Na minha opinião, uma explicação mais simples e óbvia de
quebra de recordes vale a pena considerar os preços das ações. Isso é
parcialmente baseado no princípio de Occam - que a explicação mais simples
geralmente é a correta. Mas principalmente porque, uma explicação simples que
tenta ver por que o comportamento de alta pode ser justificado, parece mais
relevante do que uma catastrofização complicada, se os preços continuam
subindo.
Aqui, então, está minha tentativa de adivinhar as forças que
poderiam impulsionar um novo mercado em alta. Talvez um enorme estímulo fiscal,
apoiado por ilimitada expansão monetária, simplesmente funcionará como previsto
em livro texto de macroeconomia. A teoria econômica sugere que em um mundo com
excesso de capacidade e desemprego em massa, a combinação atual de: os governos
tomarem empréstimos com expansão monetária, não vai alimentar a inflação, até a
maior parte do o excesso de capacidade estar esgotado. Em vez disso, o estímulo
fiscal keynesiano financiado com taxas de juros reais negativas impulsionarão o
consumo privado e o investimento, gerando um crescimento econômico acima da
tendência.
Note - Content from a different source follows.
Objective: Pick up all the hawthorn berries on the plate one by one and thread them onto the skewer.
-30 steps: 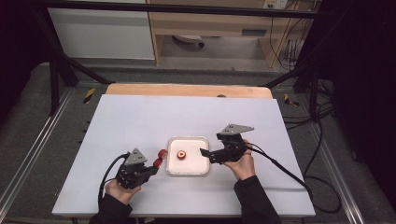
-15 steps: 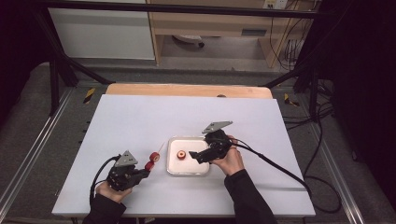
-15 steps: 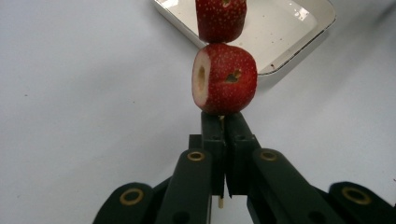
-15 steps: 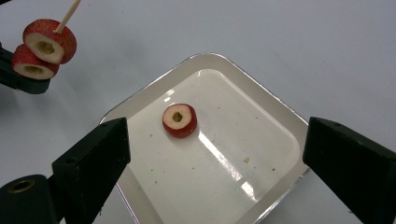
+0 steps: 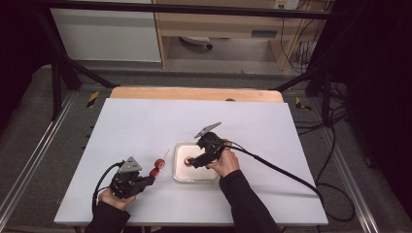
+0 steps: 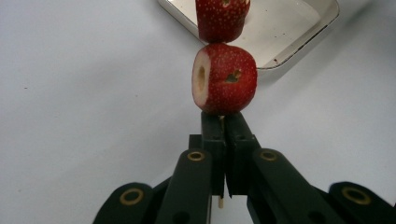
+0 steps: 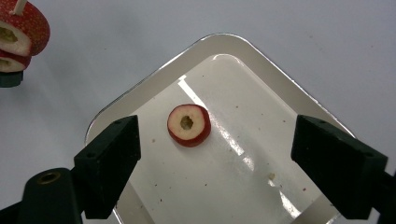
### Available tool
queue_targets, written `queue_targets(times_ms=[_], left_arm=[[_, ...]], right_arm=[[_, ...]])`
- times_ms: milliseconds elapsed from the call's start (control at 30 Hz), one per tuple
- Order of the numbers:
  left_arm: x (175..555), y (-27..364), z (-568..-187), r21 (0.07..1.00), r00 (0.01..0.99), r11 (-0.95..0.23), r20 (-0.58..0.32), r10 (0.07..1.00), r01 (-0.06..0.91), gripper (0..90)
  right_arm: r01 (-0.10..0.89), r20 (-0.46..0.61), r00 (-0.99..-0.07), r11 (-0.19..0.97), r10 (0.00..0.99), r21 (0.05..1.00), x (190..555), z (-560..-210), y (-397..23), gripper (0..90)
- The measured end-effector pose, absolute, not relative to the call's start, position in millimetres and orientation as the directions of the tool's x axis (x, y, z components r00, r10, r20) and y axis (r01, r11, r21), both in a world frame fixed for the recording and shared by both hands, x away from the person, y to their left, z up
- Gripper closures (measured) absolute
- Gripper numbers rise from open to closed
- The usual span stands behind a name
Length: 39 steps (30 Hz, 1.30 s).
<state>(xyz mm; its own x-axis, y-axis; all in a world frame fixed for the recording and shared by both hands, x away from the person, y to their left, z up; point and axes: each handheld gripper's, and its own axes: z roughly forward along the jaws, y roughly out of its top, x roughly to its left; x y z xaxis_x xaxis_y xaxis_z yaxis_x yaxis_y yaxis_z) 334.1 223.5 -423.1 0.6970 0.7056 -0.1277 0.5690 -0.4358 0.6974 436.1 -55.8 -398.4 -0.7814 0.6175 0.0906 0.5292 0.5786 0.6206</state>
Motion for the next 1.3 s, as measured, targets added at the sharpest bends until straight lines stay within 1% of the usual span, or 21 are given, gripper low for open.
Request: queue_targets(times_ms=[100, 200, 300, 467, 633, 733, 933, 1167, 1300], left_arm=[[334.7, 223.5, -423.6, 0.696, 0.699, -0.438, -0.128, 0.704, 0.569, 88.1], [334.8, 223.8, -423.6, 0.696, 0.699, -0.438, -0.131, 0.703, 0.57, 88.1], [335.4, 223.5, -423.6, 0.694, 0.702, -0.44, -0.131, 0.7, 0.569, 88.1], [335.8, 223.5, -423.9, 0.693, 0.702, -0.44, -0.133, 0.7, 0.571, 88.1], [336.3, 223.9, -424.0, 0.694, 0.701, -0.438, -0.136, 0.7, 0.572, 88.1], [336.7, 223.8, -424.1, 0.692, 0.703, -0.44, -0.138, 0.698, 0.572, 88.1], [337.0, 223.4, -424.4, 0.692, 0.704, -0.44, -0.14, 0.696, 0.572, 88.1], [337.1, 223.0, -424.6, 0.69, 0.705, -0.441, -0.141, 0.695, 0.573, 88.1], [337.3, 222.9, -424.7, 0.689, 0.706, -0.444, -0.14, 0.694, 0.573, 88.1]], right_arm=[[0.51, 0.081, -0.8, 0.602, 0.595, 0.615, 438.0, -399.7, -50.8, 19.4], [0.464, 0.069, -0.84, 0.646, 0.538, 0.607, 441.5, -401.2, -47.9, 24.3], [0.415, 0.036, -0.872, 0.7, 0.488, 0.582, 445.6, -403.6, -46.2, 25.8], [0.36, 0.021, -0.905, 0.738, 0.425, 0.571, 450.1, -409.3, -41.4, 30.7], [0.344, 0.044, -0.923, 0.764, 0.383, 0.547, 455.5, -414.7, -35.9, 39.4], [0.333, 0.047, -0.93, 0.778, 0.366, 0.533, 459.1, -417.0, -35.3, 42.7], [0.308, 0.06, -0.943, 0.794, 0.326, 0.525, 461.0, -421.2, -29.7, 46.0], [0.284, 0.058, -0.953, 0.815, 0.296, 0.505, 462.1, -423.5, -25.4, 53.6], [0.28, 0.05, -0.954, 0.826, 0.294, 0.489, 462.6, -425.4, -25.1, 58.0]])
Esta visão keynesiana pode ser expressa em termos da equação de
Fisher que muitos monetaristas favorecem: MV = PQ. Os keynesianos acreditam
que, nas circunstâncias atuais de grande excesso de capacidade e desemprego,
criado pela Covid-19, o principal efeito do aumento de M (a oferta monetária) à
esquerda da equação, será aumentar Q (a quantidade de produto), em vez de P (a
taxa de inflação).
Além disso, o crescimento impulsionado pela gestão da
demanda keynesiana será tanto mais forte e mais sustentável, do que em ciclos
econômicos anteriores, porque o estímulo fiscal desta vez é muito maior e
provavelmente será sustentado por mais tempo do que nunca. Melhor ainda, os
bancos centrais de todo o mundo comprometeram-se a financiar este estímulo
keynesiano com juros nulos ou negativos para os próximos anos, removendo assim
o risco de que o investimento privado possa ser “excluído” por empréstimos
públicos.
Em suma, a crise de Covid pode acabar sendo uma bênção
disfarçada, se continuar a impor mudanças de regime, nas políticas
macroeconômicas em torno do mundo. Governos e bancos centrais estão abandonando
a contraproducente austeridade fiscal e metas de inflação enganosas e parecem ter
abraçado a gestão da demanda expansionista e o domínio fiscal, sobre política
monetária, que agora foi rebatizada de Teoria Monetária Moderna. Estas são as
políticas macroeconômicas que caracterizaram o período do fim da Segunda Guerra
Mundial até o final dos anos 1960, que costumava ser descrito como o “Era de
ouro keynesiana.”
Os sinais de uma reversão à gestão da demanda keynesiana têm
sido denunciados pelos monetaristas como perigosamente inflacionário e
ridicularizado por seguidores de Wicksellian. Mas o fato é que, os 20 anos de
uma experiência amplamente keynesiana de política macroeconômica, de 1946 até o
final dos anos 1960, viu o mais forte crescimento econômico e avanços de
produtividade já registrados, combinados com inflação geralmente moderada e
mercados de alta quase contínuos em ações, imóveis e outros ativos de valor
real em todo o mundo não comunista.
E para quem acredita que as teorias econômicas são mais
importantes do que fatos empíricos, vale lembrar que o mais brilhante teórico
economistas, e políticos mais esclarecidos de todo o mundo, estavam tão
convencido nas décadas de 1950 e 1960, sobre a validade das políticas
keynesianas, como suas contrapartes, hoje o são sobre a validade científica das
metas de inflação e bancos centrais independentes. Não se pode sugerir que os
mercados de ações em alta podem simplesmente presumir que estímulo monetário
funcionará mais ou menos conforme previsto no padrão econômico dos livros
didáticos, não é negar que o experimento keynesiano poderia finalmente se
autodestruir em uma crise inflacionária, como aconteceu no período de
turbulência de 1968 a 1982. Mas não esqueçamos que a inflação só se tornou um
problema perceptível após 10 a 15 anos de políticas de expansão contínua e
pleno emprego, e não se intensificou em uma crise, até 20 anos após o começo do
experimento keynesiano. Mas se a história serve de guia para a escala de tempo,
quando isso acontecer, muitos de nós estaremos mortos.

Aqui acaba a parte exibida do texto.